[[ Working data open ]]

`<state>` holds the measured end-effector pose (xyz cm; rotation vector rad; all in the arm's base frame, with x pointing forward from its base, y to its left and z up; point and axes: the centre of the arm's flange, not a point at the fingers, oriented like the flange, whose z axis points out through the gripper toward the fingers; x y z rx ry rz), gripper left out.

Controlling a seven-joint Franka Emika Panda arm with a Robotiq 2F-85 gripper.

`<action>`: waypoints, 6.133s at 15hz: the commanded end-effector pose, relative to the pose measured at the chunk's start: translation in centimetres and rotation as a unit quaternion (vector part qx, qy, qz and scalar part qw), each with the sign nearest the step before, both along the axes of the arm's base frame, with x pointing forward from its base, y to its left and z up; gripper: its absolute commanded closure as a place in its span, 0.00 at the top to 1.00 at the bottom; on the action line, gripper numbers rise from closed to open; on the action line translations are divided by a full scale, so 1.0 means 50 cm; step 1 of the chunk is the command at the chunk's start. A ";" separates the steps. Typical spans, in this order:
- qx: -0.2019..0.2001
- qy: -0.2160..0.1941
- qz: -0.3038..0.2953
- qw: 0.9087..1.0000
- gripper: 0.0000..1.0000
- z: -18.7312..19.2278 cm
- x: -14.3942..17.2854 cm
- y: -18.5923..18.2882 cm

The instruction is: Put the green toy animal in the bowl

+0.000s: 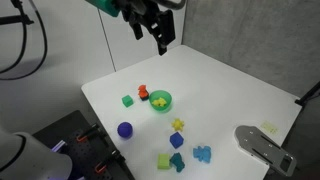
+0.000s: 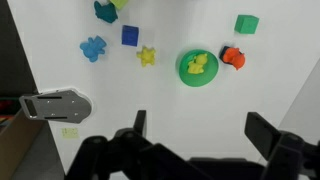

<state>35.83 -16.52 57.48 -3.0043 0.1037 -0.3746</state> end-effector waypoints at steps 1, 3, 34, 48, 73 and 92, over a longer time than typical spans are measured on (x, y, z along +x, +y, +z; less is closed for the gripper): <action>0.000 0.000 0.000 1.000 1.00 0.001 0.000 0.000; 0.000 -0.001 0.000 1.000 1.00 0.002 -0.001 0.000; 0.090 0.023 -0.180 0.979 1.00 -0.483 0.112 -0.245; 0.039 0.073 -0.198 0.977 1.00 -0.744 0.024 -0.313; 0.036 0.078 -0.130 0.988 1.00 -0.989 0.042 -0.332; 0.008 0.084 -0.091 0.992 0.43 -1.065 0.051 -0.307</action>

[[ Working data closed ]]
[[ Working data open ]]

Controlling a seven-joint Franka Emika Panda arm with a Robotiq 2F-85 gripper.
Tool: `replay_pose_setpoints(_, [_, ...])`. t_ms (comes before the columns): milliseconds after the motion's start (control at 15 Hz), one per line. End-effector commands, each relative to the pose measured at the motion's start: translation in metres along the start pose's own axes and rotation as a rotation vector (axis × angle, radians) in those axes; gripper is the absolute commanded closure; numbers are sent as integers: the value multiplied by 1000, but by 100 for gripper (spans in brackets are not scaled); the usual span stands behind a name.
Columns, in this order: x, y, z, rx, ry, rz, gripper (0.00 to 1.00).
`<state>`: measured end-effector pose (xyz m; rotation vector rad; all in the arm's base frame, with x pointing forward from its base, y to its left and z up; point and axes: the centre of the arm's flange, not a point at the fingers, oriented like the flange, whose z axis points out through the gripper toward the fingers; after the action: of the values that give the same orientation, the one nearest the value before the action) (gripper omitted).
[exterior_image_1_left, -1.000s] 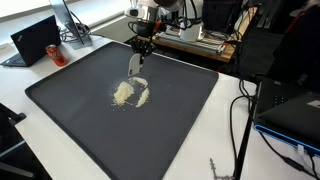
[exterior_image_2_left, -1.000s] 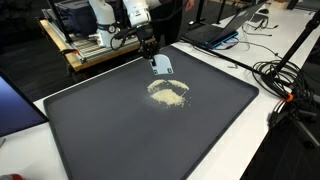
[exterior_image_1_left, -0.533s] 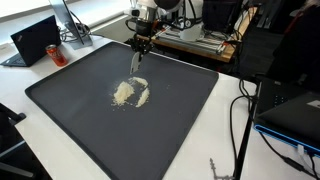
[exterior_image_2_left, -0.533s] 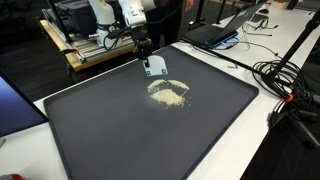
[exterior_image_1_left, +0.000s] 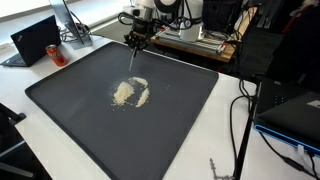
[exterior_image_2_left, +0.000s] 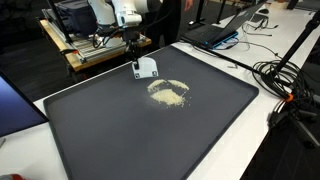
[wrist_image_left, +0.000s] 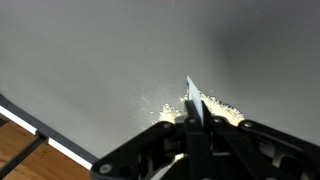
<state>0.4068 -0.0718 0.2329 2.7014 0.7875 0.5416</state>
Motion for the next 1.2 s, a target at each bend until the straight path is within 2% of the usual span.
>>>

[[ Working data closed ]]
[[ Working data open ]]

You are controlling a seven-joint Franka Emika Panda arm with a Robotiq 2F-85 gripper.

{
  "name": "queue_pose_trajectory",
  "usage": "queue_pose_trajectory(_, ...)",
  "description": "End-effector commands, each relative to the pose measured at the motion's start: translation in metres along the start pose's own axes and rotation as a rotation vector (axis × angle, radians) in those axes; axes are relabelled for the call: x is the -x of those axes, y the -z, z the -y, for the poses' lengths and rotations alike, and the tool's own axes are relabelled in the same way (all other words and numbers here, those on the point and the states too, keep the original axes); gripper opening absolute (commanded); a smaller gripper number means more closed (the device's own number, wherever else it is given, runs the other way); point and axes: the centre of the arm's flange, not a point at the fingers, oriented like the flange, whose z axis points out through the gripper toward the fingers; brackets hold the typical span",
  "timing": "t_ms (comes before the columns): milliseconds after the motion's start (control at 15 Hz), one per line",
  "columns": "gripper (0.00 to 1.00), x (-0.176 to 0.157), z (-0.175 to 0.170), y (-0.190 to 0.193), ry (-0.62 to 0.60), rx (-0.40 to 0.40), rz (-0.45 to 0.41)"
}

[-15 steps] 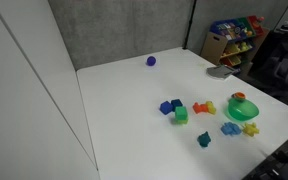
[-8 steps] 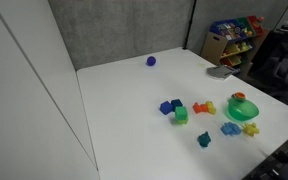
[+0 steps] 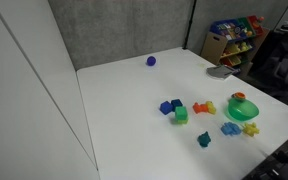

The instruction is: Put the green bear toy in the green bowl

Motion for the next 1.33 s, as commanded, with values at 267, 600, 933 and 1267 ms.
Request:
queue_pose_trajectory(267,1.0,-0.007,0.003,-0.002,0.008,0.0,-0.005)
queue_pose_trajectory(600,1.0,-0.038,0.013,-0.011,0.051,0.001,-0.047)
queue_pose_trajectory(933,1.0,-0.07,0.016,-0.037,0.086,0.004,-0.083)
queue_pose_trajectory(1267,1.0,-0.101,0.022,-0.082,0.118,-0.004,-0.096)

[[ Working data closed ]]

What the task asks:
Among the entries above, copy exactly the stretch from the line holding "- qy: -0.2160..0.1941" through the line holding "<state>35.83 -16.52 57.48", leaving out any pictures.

Answer area:
- qy: -0.2160..0.1941
- qz: -0.3038..0.2953
- qw: 0.9087..1.0000
- gripper: 0.0000..1.0000
- z: -18.7312..19.2278 cm
- x: -14.3942..17.2854 cm
- y: -18.5923..18.2882 cm

The instruction is: Put the green toy animal in the bowl

+0.000s: 
+0.000s: 

<state>35.83 -16.52 57.48 -3.0043 0.1037 -0.3746</state> end-effector waypoints at steps 1, 3, 34, 48, 73 and 92, over a longer time than typical spans are measured on (x, y, z along +x, +y, +z; less is closed for the gripper): <action>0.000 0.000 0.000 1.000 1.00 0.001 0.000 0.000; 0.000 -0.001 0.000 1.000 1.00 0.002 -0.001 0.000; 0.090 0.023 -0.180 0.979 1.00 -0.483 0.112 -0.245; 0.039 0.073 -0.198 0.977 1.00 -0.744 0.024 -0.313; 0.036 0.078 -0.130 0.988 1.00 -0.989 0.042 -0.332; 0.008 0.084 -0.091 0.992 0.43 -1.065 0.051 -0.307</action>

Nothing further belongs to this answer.